The 1936 electoral landslide gave Roosevelt’s Democratic Party overwhelming majorities in both houses, and he asked Congress for the power to nominate up to six more Supreme Court justices. He couldn’t fire the existing judges but he wanted more of his own men on the high bench.
This would not have violated the Constitution; Article III, Section 1 of the Constitution gives Congress the authority to set the number of justices. For instance, the country started with six and now has nine justices because of congressional decisions. But packing the court violates the norms of American democracy, the unwritten rules that are almost as important as the Constitution itself. Thankfully, Roosevelt’s proposal was defeated because enough Democrats respected the unwritten rules and defied their party’s popular leader.
Today, those unwritten rules are being violated more and more in America. And if history is any guide, we should be afraid – very afraid.
Two Harvard professors have written the most important book of our time, “How Democracies Die.” Significantly, Steven Levitsky and Daniel Ziblatt are not only experts on the history of America, but also on Latin America and Europe, places where thriving democracies have withered. Their carefully documented book points out that coups and violent revolutions are now rare. Much more common is the gradual subversion of democracy.
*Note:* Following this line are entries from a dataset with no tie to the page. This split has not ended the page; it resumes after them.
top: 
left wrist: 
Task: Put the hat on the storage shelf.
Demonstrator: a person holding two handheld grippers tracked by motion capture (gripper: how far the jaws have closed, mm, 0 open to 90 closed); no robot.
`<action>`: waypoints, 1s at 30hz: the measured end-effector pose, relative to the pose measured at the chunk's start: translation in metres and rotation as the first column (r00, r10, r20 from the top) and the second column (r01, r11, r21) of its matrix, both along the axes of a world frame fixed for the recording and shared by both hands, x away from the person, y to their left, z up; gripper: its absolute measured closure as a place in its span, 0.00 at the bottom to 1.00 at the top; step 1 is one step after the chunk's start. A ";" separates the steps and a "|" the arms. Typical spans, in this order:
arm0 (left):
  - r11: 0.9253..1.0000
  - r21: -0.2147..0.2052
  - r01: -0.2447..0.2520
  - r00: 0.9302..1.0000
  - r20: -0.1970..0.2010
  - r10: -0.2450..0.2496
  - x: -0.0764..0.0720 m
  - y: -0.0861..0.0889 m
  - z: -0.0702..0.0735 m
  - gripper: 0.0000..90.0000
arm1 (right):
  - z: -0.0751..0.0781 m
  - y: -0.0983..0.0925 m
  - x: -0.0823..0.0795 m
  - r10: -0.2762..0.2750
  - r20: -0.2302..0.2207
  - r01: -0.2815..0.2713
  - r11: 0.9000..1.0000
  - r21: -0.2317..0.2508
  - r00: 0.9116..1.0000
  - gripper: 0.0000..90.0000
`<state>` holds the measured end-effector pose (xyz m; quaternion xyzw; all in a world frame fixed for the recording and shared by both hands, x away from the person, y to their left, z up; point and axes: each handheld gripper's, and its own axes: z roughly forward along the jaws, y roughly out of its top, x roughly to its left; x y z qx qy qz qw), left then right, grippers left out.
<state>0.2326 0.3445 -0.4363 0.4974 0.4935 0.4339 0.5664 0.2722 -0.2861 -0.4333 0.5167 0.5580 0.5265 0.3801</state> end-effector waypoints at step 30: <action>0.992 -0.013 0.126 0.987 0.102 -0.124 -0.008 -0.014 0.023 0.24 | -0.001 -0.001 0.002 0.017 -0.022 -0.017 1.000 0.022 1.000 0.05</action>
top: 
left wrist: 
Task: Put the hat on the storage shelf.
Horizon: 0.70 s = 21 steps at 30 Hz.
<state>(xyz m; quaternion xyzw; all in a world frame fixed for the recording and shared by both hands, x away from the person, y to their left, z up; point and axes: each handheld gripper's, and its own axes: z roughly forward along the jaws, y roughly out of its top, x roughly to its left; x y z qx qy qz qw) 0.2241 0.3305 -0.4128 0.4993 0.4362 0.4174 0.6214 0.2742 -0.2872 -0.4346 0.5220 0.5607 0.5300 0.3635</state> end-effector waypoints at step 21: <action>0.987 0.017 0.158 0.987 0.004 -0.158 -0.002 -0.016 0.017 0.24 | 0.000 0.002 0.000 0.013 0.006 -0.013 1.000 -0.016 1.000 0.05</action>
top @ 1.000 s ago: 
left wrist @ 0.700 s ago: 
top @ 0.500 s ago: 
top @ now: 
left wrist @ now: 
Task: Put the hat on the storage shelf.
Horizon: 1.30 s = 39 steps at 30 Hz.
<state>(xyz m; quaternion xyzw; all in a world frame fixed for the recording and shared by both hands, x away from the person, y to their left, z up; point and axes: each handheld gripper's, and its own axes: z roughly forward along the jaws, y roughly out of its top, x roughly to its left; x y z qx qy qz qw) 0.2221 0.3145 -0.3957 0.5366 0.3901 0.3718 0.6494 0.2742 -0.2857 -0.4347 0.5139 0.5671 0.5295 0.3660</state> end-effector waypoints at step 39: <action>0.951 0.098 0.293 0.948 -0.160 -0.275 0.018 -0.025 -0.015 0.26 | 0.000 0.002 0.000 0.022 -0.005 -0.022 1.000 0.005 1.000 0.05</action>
“This is not a book for Republicans or Democrats but more for … people whose first loyalty is to our republic and to our democracy.”
What usually goes first are not laws or the constitution, but the unofficial rules that allow a true democracy to flourish. These rules are undermined bit by bit, sometimes in barely perceptible steps. When the takeover is complete, the trappings of democracy often remain, such as a constitution and elections, a legislature, judiciary and news media, but everything is actually under the dictator’s thumb. Vladimir Putin’s Russia is an example. Venezuela, once a jewel of Latin American democracy, is another. Poland and Hungary overthrew Communist oligarchies less than three decades ago but are now democracies seemingly heading down the same authoritarian path.
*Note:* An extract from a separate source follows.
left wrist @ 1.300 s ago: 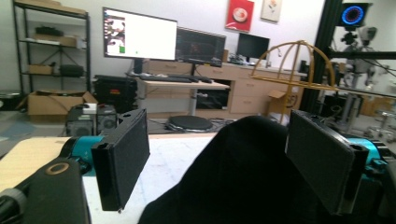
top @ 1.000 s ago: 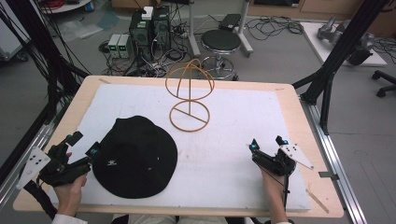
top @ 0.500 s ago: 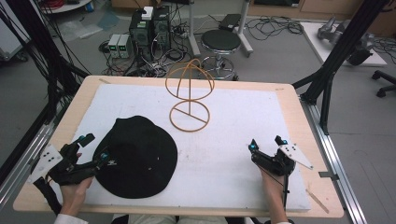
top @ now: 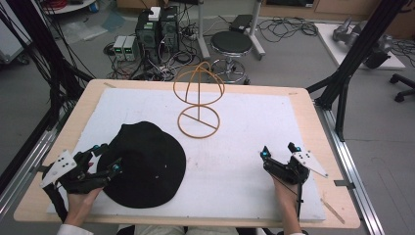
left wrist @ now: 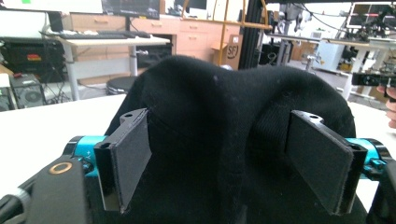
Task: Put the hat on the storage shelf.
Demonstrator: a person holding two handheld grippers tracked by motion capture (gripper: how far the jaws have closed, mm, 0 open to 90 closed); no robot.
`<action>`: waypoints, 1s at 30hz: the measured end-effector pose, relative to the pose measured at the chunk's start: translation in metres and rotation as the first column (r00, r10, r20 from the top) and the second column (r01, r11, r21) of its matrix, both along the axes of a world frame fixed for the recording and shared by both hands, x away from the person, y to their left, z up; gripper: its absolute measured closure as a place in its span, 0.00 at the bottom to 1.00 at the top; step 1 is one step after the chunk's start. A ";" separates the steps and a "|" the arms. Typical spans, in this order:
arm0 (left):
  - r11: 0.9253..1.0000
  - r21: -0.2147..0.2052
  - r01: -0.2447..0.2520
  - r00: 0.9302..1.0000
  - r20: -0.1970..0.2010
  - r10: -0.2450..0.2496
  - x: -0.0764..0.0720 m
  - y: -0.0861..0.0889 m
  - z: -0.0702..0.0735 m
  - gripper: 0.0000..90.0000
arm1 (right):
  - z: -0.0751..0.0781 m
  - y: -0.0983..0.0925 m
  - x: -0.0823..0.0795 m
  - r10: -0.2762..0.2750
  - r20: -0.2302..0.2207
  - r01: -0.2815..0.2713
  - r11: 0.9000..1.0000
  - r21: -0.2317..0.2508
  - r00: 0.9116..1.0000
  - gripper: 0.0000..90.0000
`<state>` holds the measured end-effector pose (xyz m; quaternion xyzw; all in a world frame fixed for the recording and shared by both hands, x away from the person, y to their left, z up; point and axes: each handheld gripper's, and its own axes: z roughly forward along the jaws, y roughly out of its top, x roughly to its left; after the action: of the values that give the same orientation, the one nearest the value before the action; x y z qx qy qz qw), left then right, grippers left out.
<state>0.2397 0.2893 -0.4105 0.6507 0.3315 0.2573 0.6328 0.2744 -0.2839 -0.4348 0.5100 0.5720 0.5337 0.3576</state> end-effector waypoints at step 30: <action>0.995 0.076 0.057 0.993 -0.107 -0.049 0.010 -0.001 -0.018 0.49 | -0.001 0.002 0.001 0.025 -0.014 -0.025 1.000 -0.001 1.000 0.05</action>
<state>0.2497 0.2885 -0.4285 0.6964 0.3366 0.2187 0.5949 0.2756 -0.2819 -0.4358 0.5062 0.5813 0.5342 0.3471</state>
Let’s get back to the United States: If you read Levitsky and Ziblatt’s book, you will be chilled at the parallels and rhymes between America today and the early stages when other nations began to lose their democracies.
The authors provide these four warning signs. “We should be worried when a politician, one, rejects in words or actions the democratic rules of the game; two, denies the legitimacy of opponents; three, tolerates or encourages violence; or four, indicates a willingness to curtail the civil liberties of opponents, including the media. A politician who violates even one of these criteria is cause for concern.” They cite far too many examples of politicians who started with one or two seemingly innocuous steps and won some support without suffering enough push back, then kept escalating their games.
Those who break these rules tend to be populists who run as outsiders, anti-establishment politicians who claim to represent “the people,” the authors say. They appeal to voters who feel established politicians are not solving the nation’s problems. When these outsider populists win elections, “they tend to assault democratic institutions” and insist the rules must change.
Many tyrants they discuss are unknown to you but let me name three you do know: Adolf Hitler of Germany, Benito Mussolini of Italy and Hugo Chavez of Venezuela. Each began their rise to power as outsiders with only a limited group of followers, but all were invited into the political establishment by leaders who thought they could control them. Of course, those invitations backfired.
The authors then cast their eye across America looking for recent violations of our democratic norms. I’m sure you will know some they mention; others probably happened under your radar.
If you think this book is a partisan effort, consider that the authors castigate well-known Democratic demagogues like Huey Long and George Wallace, who were both threats to American democratic norms but who fortunately got no further than state governor. No, this is not a book for Republicans or Democrats but more for republicans and democrats –people whose first loyalty is to our republic and to our democracy no matter what party they belong to.